The night of the awards ceremony, they are given a Special Achievement award, which the team assumes is their final result. They are later surprised when they are announced as the champions of the event.

==Cast==
- George Lopez as Fredi Cameron
- Jamie Lee Curtis as Principal Karen Lowry
- Marisa Tomei as Gwen Kolinsky
- Carlos PenaVega as Oscar Vazquez
- José Julián as Lorenzo Santillan
- David Del Rio as Cristian Arcega
- Esai Morales as Mr. Pablo Santillan
- Oscar Gutierrez as Luis Aranda
- Alexa PenaVega as Karla
- Alessandra Rosaldo as Mrs.
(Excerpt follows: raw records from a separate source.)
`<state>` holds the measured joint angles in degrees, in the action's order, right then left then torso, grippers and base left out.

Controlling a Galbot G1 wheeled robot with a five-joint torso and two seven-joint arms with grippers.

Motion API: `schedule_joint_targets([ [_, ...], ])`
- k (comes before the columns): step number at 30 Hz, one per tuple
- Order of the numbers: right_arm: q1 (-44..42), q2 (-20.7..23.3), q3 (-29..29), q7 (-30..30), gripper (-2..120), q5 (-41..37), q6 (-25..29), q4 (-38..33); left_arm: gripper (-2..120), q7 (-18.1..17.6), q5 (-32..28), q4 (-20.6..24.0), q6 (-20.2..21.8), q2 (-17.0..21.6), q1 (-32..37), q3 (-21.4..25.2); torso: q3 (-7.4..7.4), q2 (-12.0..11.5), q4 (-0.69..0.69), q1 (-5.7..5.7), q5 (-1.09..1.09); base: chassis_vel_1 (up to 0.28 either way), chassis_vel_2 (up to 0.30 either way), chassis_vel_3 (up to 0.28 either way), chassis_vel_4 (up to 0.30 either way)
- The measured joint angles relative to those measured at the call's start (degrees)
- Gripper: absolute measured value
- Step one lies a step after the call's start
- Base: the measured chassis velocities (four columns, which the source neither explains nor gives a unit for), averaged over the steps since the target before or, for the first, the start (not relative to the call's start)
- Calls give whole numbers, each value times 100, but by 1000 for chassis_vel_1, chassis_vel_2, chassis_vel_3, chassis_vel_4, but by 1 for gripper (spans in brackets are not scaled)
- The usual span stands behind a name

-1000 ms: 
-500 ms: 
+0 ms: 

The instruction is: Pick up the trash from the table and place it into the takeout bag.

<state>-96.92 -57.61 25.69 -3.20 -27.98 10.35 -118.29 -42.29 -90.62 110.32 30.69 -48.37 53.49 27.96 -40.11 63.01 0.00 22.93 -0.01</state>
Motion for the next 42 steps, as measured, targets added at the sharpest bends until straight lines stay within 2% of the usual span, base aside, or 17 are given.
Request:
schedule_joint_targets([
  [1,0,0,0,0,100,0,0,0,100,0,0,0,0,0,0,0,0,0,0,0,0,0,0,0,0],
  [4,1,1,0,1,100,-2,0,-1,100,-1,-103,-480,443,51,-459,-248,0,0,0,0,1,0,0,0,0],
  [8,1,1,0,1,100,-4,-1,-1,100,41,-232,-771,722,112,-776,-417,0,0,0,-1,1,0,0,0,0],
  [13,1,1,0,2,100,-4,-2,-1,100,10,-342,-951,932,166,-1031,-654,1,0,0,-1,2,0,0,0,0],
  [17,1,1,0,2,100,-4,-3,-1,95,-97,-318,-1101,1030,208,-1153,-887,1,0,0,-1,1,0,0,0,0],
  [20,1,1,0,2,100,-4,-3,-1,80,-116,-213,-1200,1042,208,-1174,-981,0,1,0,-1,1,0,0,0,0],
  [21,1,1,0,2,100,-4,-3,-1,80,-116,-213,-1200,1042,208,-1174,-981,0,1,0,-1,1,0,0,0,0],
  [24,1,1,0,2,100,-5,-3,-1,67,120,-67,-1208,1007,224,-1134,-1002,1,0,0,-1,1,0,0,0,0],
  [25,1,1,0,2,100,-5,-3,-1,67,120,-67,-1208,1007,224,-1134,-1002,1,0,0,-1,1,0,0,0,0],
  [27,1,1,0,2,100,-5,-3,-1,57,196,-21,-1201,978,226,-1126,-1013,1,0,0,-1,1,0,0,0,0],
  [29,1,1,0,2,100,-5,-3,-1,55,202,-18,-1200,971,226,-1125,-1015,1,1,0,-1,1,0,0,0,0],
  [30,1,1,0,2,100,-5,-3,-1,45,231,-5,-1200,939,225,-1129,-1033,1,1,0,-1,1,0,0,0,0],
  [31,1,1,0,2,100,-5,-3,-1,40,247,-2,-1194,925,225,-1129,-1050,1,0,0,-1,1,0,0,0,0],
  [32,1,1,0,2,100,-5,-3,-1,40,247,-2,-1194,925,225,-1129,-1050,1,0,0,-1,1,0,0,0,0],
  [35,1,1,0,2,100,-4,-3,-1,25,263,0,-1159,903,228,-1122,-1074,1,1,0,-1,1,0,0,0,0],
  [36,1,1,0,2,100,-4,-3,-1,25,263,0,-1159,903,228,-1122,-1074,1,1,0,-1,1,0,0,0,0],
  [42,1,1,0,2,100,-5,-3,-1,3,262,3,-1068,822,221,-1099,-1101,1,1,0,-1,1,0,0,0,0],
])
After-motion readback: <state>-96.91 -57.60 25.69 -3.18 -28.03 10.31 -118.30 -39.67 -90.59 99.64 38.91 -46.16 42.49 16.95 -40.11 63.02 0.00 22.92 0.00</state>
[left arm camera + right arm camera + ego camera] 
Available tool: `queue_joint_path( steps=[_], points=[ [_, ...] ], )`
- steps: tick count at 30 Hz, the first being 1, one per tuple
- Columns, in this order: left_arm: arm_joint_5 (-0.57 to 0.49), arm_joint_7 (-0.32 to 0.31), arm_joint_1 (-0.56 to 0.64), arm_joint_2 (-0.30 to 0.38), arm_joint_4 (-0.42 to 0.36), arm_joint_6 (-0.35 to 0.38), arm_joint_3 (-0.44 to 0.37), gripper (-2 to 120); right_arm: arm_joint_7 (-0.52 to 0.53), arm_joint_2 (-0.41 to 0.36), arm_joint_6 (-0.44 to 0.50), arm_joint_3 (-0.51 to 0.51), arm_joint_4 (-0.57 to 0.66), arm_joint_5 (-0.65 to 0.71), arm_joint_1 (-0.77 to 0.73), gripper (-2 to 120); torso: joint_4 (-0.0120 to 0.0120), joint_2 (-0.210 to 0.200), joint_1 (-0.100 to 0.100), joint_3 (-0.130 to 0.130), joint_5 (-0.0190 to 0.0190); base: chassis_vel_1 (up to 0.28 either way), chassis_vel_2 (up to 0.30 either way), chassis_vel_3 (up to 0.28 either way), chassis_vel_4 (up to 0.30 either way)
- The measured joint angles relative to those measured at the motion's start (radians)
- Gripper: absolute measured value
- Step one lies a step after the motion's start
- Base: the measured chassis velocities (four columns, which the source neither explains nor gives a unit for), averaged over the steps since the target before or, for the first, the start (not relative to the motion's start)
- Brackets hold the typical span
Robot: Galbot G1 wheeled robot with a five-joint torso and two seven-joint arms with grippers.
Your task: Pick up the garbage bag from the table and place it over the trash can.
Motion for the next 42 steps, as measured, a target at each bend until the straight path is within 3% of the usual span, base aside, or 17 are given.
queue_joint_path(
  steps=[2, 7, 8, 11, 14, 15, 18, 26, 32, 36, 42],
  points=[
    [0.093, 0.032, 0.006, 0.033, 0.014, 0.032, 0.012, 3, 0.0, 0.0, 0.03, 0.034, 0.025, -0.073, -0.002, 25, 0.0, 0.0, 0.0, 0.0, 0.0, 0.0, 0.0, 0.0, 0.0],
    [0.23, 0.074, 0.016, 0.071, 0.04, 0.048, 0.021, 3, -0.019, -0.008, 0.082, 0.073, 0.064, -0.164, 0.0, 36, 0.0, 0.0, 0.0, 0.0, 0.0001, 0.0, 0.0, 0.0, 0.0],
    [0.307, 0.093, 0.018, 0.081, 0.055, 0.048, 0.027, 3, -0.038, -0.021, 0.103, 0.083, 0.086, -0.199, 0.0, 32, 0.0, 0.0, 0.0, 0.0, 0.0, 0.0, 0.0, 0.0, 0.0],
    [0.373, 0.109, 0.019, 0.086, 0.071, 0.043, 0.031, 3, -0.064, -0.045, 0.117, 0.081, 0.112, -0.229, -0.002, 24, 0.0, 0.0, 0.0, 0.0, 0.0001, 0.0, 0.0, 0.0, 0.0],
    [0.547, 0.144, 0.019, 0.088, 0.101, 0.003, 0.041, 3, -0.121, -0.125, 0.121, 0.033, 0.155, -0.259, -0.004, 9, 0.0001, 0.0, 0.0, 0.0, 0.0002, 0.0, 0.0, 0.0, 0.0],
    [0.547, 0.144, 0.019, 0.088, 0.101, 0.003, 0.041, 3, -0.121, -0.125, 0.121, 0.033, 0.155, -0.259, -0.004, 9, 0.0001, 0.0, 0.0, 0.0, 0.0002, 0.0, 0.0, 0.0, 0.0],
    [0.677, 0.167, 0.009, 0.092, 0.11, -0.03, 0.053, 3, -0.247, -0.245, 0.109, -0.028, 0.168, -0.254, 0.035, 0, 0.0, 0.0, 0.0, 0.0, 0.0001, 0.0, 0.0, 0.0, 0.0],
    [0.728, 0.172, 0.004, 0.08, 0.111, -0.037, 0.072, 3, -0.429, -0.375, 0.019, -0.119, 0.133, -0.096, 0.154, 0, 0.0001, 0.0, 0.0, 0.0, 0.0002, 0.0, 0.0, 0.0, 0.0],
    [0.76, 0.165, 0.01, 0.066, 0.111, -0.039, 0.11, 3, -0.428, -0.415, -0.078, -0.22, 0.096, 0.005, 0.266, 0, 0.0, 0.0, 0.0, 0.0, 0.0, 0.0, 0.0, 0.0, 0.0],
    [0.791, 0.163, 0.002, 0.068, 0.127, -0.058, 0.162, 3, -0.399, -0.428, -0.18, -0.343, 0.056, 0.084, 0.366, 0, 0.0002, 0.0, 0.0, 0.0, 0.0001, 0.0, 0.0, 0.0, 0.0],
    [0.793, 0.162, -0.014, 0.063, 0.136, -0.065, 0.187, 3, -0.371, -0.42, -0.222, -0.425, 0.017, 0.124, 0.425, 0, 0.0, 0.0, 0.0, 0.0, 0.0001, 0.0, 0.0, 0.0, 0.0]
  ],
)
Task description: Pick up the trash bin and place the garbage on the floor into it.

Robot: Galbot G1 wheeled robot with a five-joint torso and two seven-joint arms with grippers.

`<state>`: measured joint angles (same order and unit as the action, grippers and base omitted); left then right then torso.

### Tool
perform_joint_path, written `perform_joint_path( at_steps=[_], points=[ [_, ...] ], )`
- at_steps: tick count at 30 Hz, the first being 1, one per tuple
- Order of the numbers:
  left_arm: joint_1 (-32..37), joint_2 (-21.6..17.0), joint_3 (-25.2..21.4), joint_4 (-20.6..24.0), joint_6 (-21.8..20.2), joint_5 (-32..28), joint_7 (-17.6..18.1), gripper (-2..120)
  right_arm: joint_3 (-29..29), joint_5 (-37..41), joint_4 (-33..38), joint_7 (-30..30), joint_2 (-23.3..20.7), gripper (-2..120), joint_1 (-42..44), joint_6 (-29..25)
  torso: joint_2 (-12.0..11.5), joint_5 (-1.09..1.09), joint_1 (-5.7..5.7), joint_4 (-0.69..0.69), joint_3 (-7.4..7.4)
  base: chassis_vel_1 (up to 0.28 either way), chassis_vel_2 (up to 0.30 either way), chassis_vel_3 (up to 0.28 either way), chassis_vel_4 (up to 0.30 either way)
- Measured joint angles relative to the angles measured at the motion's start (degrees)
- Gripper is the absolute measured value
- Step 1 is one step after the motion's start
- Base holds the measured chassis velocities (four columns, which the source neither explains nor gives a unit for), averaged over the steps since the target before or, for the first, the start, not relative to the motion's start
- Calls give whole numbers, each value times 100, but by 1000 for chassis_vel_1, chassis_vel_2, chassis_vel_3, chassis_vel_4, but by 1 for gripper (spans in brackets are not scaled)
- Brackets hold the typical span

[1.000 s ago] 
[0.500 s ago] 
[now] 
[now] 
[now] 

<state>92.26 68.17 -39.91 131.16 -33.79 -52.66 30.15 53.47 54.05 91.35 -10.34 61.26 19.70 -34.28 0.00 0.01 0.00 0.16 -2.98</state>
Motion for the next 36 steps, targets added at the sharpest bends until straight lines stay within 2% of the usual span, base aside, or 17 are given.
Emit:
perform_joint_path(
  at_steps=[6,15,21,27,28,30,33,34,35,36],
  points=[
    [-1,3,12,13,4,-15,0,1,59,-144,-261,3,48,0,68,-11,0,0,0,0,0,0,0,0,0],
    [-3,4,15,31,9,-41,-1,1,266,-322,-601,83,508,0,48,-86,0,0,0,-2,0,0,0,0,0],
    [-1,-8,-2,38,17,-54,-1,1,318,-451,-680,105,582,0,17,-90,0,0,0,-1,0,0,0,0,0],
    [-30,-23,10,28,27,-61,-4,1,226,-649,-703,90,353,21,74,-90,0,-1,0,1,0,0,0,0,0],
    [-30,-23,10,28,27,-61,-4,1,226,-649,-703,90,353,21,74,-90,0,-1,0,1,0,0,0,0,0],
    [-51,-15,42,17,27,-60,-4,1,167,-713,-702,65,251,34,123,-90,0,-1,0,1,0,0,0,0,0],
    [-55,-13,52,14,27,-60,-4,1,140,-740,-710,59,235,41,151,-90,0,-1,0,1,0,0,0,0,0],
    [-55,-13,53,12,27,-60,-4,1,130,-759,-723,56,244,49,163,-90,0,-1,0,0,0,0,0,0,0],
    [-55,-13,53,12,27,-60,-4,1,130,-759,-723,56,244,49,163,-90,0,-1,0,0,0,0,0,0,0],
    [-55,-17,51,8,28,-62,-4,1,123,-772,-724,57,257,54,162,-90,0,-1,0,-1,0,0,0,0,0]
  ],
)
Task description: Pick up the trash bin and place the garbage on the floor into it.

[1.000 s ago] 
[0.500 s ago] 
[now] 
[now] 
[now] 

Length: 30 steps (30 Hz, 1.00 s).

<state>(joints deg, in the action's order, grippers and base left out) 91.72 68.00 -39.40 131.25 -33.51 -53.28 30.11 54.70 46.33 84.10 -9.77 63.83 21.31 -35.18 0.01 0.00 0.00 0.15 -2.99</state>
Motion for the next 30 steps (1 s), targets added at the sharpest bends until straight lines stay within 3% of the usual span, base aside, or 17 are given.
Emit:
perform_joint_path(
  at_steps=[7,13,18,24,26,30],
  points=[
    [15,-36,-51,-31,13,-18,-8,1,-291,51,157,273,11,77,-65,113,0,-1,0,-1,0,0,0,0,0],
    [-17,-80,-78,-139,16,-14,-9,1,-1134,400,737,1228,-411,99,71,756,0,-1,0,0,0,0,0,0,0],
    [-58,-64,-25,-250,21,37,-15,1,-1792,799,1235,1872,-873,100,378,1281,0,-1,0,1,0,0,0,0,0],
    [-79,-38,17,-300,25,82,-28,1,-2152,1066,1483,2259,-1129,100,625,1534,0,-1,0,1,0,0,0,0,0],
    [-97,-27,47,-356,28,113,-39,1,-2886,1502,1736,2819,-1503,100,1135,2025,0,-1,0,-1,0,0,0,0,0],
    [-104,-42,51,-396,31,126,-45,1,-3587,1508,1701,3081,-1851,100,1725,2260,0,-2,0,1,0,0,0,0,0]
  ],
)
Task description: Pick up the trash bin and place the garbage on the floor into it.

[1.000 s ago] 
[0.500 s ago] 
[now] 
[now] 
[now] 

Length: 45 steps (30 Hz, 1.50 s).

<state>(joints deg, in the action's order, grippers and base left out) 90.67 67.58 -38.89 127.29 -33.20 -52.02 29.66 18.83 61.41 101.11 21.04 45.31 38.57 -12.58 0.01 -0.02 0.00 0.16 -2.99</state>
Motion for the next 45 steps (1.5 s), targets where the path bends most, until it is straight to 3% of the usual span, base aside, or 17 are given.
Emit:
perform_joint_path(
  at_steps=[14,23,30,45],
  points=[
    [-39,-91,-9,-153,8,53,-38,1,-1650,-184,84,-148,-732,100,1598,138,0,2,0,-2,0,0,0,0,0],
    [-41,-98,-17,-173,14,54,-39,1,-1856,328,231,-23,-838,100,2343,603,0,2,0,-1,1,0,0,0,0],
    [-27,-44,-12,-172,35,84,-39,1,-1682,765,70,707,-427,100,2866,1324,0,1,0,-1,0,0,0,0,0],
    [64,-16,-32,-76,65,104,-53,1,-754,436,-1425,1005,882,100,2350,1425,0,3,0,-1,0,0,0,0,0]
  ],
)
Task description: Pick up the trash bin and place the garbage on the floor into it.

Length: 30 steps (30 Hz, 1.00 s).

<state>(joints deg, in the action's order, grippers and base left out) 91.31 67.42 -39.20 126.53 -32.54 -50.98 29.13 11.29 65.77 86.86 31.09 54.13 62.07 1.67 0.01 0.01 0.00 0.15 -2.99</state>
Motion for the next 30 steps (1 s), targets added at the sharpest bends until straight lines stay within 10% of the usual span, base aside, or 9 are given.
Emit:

Vazquez
- Aubrey K. Miller as Maddy Kolinsky
- Amber Midthunder as Nikki

==Production==
Spare Parts is an international co-production between The United States and Mexico, the first production under Lopez's film and TV deal with Pantelion Films and South Shore, the film and TV venture between Lionsgate and Mexican media giant Televisa. Much of the shooting of the film was done on location in Albuquerque, New Mexico.

==Reception==
===Box office===
Spare Parts cost $3.6 million. The film opened in North America on January 16, 2015, earning $1.3 million on its opening weekend and finishing 17th at the box office, and ultimate earned $3.6 million.

===Critical reception===
On Rotten Tomatoes, the film holds an approval rating of 58% based on 31 reviews, with an average rating of 5.5/10. The site's critics consensus reads: "Spare Parts is effective enough to do in a pinch for inspirational sports drama fans - although most of them will have seen these story beats hit more powerfully before." According to Metacritic, which calculated a weighted average score of 50 out of 100 based on 15 critics, the film received "mixed or average reviews".

==Differences between real life and film==
Although Spare Parts was based on real life events surrounding the formation and competition of a group of high school kids, there were creative liberties taken by the filmmakers in order to complete the story.

In real life, the Explorer division of the competition was not dominated by private universities, as in the movie. In fact, its entrants consisted of four high schools (including Carl Hayden), four community colleges, two public universities, and MIT. Three of the teams depicted in the movie—Cornell, Virginia Tech, and Duke—did not enter the 2004 MATE competition at all. They instead entered the 2004 RoboSub competition, where remote control was not allowed. All vehicles were required to be fully autonomous, navigating using sensors and software algorithms. In that competition, another team from MIT received first place, followed by Cornell in second.

In addition, the students were led by teachers Fredi Lajvardi and Dr. Allan Cameron and not just one as depicted in the film.

==Other media==
There is also a book with the same title, and a documentary named Underwater Dreams, that chronicle the story of the Carl Hayden team.